Values are shown as means ± standard deviation.
Table 3.
Relationship of Age with Change in Left Ventricular Structure and Function in Response to Lowering Systolic Blood Pressure
| Dependent Variable | Unadjusted | Multivariable-Adjusted | ||
|---|---|---|---|---|
|
|
||||
| β (SE) | P value | β (SE) | P value | |
| Change in Structural Measures | ||||
| LVWT, cm | 0.12 (0.14) | 0.38 | 0.28 (0.36) | 0.45 |
| RWT, ratio | 0.31 (0.18) | 0.09 | 0.43 (0.49) | 0.38 |
| LVMI, g/m2 | −0.21 (0.18) | 0.24 | 0.10 (0.46) | 0.83 |
| LAVI, mL/m2 | 0.19 (0.12) | 0.13 | 0.71 (0.33) | 0.03 |
|
| ||||
| Change in Functional Measures | ||||
| LVEF, % | 0.01 (0.06) | 0.93 | 0.01 (0.17) | 0.96 |
| E’, cm/s | −0.47 (0.23) | 0.046 | −1.64 (0.62) | 0.009 |
| E/A, ratio | −0.06 (0.02) | 0.005 | −0.06 (0.06) | 0.30 |
| E/E’, ratio | −0.43 (0.31) | 0.17 | 0.85 (0.82) | 0.30 |
| DT, msec | 0.36 (0.25) | 0.15 | 1.05 (0.69) | 0.13 |
| IVRT, msec | 0.41 (0.28) | 0.14 | 0.72 (0.77) | 0.35 |
LVDD, left ventricular diameter at end-diastole; LVWT, left ventricular wall thickness; RWT, relative wall thickness; LVMI, left ventricular mass indexed to body surface area; LAVI, left atrial volume index; LVEF, left ventricular ejection fraction; E’, E prime; E/A, E-wave to a-wave ratio; E-wave to E-prime ratio; DT, E-wave deceleration time; IVRT, isovolumic relaxation time.

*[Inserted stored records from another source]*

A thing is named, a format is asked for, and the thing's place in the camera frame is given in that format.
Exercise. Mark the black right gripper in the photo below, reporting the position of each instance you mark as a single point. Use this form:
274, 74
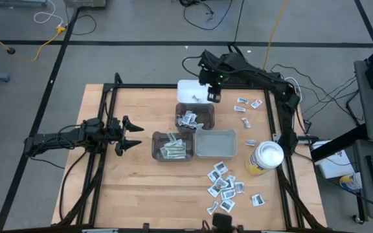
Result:
210, 77

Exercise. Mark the light grey plastic bin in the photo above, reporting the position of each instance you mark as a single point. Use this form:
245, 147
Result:
215, 144

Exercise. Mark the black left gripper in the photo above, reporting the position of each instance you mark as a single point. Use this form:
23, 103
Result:
114, 132

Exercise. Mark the adhesive bandage strip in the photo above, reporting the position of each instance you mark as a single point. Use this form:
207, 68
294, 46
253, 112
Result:
175, 147
176, 156
163, 152
173, 151
172, 137
177, 143

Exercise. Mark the black round floor puck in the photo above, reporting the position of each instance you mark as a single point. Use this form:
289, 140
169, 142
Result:
10, 51

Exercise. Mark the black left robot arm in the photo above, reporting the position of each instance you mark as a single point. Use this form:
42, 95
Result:
60, 139

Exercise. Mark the white plastic bin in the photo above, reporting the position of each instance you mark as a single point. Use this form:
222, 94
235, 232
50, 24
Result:
186, 92

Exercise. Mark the alcohol prep pad packet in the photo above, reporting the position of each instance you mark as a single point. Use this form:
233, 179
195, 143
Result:
193, 126
190, 113
181, 122
193, 119
200, 126
186, 118

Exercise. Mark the black support beam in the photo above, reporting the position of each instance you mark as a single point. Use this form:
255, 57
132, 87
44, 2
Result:
338, 145

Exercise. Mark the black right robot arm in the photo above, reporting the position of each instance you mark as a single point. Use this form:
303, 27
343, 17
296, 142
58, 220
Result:
261, 76

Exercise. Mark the black table edge clip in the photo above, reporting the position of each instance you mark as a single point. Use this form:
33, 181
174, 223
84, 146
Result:
240, 228
146, 227

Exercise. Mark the antiseptic towelette packet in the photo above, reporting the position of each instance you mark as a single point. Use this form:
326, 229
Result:
213, 191
221, 167
212, 207
230, 181
239, 187
227, 204
221, 182
257, 200
213, 175
228, 193

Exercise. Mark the small red white packet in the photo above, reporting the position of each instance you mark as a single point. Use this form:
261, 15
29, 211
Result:
256, 103

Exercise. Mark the cart caster wheel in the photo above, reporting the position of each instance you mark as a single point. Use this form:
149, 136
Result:
357, 218

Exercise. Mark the disinfecting wipes canister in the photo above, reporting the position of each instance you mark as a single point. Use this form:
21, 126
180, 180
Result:
267, 155

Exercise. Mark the silver aluminium bar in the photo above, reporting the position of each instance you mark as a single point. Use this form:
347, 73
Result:
99, 231

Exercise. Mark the grey metal rail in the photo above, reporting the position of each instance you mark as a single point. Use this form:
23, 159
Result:
18, 2

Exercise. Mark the smoky transparent plastic bin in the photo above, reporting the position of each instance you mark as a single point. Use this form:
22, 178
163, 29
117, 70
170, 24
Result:
207, 113
156, 142

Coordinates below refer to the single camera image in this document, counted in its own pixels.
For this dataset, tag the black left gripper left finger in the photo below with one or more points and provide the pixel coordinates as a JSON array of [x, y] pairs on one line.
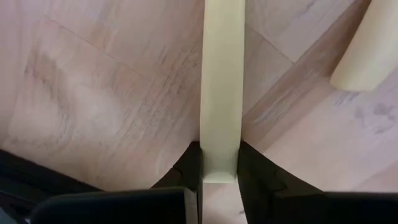
[[189, 171]]

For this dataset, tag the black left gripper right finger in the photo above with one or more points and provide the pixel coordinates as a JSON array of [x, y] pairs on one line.
[[258, 180]]

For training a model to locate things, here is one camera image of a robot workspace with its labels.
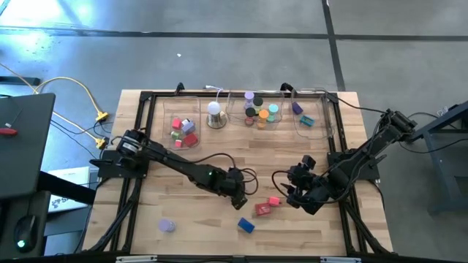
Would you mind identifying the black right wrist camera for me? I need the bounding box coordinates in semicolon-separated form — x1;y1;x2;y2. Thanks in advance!
300;154;317;171

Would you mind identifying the black floor bar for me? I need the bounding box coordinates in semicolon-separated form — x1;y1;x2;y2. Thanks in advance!
0;75;41;87

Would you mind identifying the red-handled screwdriver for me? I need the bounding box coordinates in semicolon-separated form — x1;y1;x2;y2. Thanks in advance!
0;109;25;137

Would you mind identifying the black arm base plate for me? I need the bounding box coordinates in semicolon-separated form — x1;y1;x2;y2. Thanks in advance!
90;149;150;179
327;150;388;181

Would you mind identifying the black floor cable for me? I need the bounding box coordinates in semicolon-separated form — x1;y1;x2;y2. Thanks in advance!
396;109;468;156

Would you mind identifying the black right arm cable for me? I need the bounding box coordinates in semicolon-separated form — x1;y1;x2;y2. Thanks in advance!
271;169;293;200

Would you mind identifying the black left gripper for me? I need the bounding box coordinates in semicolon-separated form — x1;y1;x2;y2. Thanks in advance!
219;167;249;211

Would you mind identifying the clear plastic bin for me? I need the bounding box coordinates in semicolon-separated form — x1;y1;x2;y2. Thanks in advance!
291;86;336;140
162;95;202;151
226;89;285;127

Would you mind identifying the white printed box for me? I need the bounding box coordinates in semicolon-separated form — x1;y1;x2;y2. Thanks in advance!
47;167;92;213

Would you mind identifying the orange sand timer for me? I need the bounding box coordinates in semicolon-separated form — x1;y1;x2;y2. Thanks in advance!
256;109;271;129

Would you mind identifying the silver mount bracket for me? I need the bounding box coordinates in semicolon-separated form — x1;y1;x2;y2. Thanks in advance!
116;255;158;263
320;256;363;263

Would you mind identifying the black-capped red sand timer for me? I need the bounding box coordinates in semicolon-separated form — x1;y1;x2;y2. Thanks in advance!
244;107;257;126

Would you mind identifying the black side table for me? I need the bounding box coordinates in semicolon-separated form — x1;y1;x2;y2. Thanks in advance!
0;189;52;259

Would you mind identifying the black computer mouse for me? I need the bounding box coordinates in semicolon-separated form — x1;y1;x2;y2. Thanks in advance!
13;214;37;254

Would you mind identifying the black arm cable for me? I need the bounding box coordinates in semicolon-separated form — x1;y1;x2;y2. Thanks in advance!
171;152;260;197
271;169;293;200

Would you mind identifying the teal sand timer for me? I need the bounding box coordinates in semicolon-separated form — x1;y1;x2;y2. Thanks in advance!
265;103;280;123

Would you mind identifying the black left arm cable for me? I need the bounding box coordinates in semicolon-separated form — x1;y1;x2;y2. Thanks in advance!
171;152;260;197

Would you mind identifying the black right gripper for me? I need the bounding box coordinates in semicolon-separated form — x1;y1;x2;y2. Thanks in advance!
280;167;327;216

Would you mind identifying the white bulb brass lamp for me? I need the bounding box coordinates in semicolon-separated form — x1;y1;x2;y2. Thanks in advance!
205;101;227;130

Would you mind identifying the dark grey desk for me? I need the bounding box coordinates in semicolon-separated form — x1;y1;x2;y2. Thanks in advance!
0;93;56;200

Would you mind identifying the yellow extension cable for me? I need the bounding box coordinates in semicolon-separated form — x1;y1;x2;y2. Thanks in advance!
0;62;109;150
34;75;110;123

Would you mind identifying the blue digital timer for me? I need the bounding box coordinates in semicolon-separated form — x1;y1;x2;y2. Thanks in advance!
237;217;256;235

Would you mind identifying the black metal table frame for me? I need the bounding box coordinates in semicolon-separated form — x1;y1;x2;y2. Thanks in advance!
86;90;394;256

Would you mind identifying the grey metal table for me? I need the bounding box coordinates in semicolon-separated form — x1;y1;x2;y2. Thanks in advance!
404;100;468;215

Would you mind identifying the white lamp cable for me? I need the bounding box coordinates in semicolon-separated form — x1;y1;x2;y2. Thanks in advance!
204;85;224;104

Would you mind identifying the red wall charger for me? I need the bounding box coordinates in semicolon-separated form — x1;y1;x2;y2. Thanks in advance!
182;132;200;148

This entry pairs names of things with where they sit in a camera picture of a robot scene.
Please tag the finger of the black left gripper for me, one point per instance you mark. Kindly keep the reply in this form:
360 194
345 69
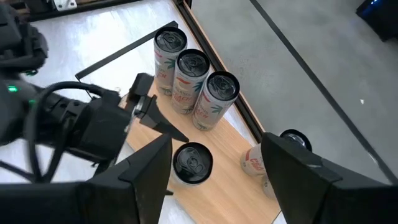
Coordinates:
141 87
155 119

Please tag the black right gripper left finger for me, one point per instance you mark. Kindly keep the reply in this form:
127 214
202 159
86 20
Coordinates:
136 193

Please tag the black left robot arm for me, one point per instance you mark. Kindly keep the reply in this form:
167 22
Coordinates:
15 43

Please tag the black object with blue sheen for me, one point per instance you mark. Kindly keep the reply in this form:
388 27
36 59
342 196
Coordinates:
379 18

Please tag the white table cover sheet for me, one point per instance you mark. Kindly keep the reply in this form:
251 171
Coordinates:
93 46

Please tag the wooden board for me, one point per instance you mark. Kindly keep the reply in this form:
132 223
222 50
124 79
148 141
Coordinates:
224 193

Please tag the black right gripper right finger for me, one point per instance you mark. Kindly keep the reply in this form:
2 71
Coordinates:
304 186

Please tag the white Celsius Peach Vibe can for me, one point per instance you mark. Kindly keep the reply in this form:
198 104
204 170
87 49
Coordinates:
191 67
217 93
268 188
253 161
192 163
170 42

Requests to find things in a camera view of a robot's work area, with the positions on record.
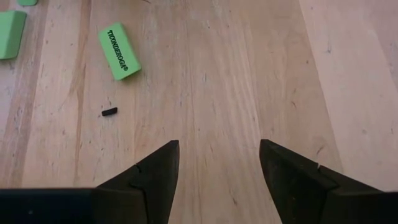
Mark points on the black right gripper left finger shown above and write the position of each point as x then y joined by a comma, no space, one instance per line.
146,196

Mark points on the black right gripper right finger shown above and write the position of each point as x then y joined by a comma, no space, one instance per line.
304,196

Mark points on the green eraser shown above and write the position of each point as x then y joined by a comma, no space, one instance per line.
28,2
11,34
119,51

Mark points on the small black rubber piece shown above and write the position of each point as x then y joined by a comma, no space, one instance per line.
109,111

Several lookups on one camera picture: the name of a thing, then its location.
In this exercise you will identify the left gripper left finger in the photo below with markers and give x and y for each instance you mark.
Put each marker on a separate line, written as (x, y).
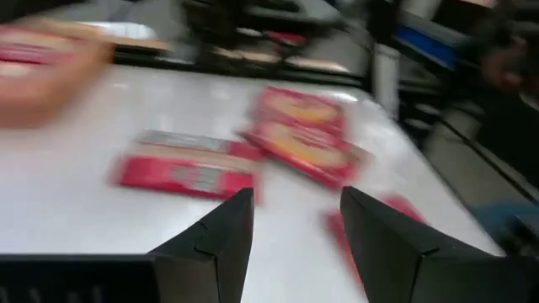
(219, 252)

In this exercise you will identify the black and blue device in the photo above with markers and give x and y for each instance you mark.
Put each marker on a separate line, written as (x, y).
(425, 44)

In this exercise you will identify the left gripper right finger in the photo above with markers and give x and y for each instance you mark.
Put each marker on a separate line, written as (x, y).
(387, 261)

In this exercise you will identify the orange plastic basket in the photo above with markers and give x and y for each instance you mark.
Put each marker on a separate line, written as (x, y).
(50, 92)

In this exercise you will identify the white upright post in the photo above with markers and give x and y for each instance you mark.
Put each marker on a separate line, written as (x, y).
(385, 80)

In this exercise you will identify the red popcorn bag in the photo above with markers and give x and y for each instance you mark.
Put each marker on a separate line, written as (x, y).
(307, 153)
(303, 110)
(185, 168)
(334, 229)
(25, 54)

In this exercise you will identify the person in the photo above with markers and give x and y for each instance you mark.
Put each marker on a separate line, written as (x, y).
(505, 71)

Regression coefficients represent the relationship of age (per 1 year) on change in the dependent variable per 10 mmHg reduction in SBP. Analyses are adjusted for sex, stratum, treatment arm, baseline SBP, baseline DBP, and baseline value of the dependent variable.
In multivariable adjusted analyses, age was not significantly associated with percent change in any structural LV measures or in percent change in LVEF (Table 3). However, older age was associated with lesser improvements in diastolic function, as reflected by smaller increases in E’. The inverse association between advanced age and percent increase in E’ per 10 mmHg reduction in SBP was significant (regression coefficient −1.64 per 1 year of age; P=0.009), even after adjustment for age stratum, treatment arm, sex, baseline SBP, baseline DBP, and baseline E’. This association remained significant in models additionally adjusting for eGFR, RWT, LVMI, and LAVI (P=0.009). This association was also unchanged in models adjusting for race, BMI, baseline heart rate, change in heart rate, baseline pulse pressure, and change in pulse pressure (P<0.01). Although age was not associated with percent change in LAVI in unadjusted analyses, older age was associated with less change in LAVI in multivariable analyses adjusting for age stratum, treatment arm, sex, baseline SBP, baseline DBP, and baseline LAVI (P=0.03).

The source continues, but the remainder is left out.